→ PROBLEM TO WORK ON: The records should be restated exactly from their first line through the line with "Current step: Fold" in it.

→ RECORD SET:
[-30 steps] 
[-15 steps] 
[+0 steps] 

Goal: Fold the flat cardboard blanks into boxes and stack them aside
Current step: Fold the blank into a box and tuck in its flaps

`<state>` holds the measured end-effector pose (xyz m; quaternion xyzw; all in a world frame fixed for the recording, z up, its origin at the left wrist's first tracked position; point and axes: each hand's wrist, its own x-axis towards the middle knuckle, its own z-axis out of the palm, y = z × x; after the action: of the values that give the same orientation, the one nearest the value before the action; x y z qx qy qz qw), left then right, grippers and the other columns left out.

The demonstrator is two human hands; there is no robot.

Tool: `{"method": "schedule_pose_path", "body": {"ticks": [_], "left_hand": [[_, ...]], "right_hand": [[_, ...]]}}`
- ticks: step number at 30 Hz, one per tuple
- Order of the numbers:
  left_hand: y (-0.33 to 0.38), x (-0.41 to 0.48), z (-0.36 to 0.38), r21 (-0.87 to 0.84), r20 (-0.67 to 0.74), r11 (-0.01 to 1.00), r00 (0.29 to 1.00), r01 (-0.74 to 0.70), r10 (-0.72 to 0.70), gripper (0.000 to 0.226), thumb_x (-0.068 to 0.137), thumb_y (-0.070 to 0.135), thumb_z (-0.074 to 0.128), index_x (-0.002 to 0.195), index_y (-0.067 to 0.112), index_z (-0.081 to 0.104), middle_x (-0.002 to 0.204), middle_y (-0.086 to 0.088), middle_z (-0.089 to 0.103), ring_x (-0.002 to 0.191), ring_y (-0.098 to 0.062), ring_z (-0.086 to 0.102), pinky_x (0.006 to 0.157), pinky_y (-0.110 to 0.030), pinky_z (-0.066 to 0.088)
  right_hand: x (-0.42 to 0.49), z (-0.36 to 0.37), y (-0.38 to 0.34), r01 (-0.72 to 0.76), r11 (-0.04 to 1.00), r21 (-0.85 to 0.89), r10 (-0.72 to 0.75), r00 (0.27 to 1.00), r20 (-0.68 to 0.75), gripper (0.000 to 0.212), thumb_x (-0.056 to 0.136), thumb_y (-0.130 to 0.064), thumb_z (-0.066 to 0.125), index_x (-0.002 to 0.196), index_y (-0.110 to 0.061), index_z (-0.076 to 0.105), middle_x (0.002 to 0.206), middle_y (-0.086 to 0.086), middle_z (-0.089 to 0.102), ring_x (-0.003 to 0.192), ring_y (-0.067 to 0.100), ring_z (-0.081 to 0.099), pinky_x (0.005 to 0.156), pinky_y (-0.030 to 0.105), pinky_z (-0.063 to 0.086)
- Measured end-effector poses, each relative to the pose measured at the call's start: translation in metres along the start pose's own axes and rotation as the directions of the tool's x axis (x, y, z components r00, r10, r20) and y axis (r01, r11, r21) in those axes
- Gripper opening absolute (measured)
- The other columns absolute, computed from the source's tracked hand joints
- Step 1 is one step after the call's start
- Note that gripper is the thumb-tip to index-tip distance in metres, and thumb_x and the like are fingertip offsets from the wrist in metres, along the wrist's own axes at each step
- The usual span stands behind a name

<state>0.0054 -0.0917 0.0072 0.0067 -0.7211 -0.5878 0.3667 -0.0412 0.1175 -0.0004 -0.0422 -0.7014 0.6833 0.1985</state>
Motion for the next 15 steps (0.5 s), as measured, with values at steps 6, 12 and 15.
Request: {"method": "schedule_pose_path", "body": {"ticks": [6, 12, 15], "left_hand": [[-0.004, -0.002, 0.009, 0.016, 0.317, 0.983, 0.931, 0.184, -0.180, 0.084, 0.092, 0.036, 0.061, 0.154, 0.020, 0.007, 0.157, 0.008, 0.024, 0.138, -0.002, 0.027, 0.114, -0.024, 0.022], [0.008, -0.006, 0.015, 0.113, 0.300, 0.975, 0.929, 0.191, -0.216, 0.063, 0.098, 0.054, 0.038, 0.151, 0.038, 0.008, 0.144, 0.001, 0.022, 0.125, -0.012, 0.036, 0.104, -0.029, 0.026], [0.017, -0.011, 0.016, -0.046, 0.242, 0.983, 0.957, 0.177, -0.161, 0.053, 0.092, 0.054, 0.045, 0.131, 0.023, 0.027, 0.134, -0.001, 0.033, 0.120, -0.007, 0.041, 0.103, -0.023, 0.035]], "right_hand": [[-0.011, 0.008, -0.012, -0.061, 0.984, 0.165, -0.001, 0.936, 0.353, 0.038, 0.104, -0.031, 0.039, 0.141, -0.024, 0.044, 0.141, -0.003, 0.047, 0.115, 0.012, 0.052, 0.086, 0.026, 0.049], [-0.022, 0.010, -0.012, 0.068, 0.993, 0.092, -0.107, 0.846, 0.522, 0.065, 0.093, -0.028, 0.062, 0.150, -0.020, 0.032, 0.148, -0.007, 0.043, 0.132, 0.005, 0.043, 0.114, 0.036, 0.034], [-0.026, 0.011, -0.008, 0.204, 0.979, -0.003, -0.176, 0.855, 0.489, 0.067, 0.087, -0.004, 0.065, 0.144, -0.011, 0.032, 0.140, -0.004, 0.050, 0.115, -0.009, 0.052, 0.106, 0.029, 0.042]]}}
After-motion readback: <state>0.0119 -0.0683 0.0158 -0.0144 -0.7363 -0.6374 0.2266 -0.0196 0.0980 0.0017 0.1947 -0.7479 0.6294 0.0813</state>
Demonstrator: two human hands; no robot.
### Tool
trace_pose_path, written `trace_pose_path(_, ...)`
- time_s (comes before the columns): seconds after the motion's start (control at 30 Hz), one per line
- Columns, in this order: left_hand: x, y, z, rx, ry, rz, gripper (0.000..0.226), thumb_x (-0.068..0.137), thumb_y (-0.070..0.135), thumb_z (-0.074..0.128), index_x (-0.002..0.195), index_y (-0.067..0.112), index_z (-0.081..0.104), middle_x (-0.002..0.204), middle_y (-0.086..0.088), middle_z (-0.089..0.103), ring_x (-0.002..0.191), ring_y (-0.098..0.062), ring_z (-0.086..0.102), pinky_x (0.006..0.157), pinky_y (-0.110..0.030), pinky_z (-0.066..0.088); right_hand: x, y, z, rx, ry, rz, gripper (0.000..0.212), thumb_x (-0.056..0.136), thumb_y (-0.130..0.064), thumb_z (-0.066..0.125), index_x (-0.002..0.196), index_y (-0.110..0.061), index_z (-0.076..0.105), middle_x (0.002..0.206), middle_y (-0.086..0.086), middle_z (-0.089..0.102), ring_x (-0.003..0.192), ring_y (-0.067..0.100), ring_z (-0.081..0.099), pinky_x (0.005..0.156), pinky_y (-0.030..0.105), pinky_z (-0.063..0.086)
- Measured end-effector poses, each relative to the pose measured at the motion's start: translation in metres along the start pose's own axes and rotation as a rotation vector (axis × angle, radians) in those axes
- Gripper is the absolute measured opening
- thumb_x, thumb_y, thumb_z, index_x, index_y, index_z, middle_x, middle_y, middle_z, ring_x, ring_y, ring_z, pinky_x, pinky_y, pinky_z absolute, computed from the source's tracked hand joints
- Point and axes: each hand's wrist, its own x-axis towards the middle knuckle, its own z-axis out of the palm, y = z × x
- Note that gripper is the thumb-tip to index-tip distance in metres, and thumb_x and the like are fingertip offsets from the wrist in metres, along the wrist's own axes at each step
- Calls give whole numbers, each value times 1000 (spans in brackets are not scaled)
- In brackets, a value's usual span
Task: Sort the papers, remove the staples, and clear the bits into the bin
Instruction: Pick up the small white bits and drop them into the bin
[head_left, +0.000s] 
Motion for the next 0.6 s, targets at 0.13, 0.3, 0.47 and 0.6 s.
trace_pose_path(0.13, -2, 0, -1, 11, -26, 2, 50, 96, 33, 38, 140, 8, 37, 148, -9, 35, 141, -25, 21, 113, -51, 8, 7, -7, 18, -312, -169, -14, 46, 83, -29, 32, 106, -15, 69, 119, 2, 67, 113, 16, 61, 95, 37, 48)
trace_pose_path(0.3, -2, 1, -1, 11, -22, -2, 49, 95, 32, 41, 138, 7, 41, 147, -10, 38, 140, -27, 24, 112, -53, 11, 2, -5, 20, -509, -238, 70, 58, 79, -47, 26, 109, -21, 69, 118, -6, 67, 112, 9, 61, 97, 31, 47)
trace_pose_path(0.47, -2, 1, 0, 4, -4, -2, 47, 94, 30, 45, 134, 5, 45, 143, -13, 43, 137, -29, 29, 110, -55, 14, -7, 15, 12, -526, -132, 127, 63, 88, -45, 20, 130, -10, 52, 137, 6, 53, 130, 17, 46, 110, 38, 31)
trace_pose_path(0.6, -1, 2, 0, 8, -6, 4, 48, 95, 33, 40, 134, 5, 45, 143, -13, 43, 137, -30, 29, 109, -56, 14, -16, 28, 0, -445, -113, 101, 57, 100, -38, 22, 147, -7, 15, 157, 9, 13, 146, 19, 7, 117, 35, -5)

→ ANSWER:
[-30 steps] 
[-15 steps] 
[+0 steps] 

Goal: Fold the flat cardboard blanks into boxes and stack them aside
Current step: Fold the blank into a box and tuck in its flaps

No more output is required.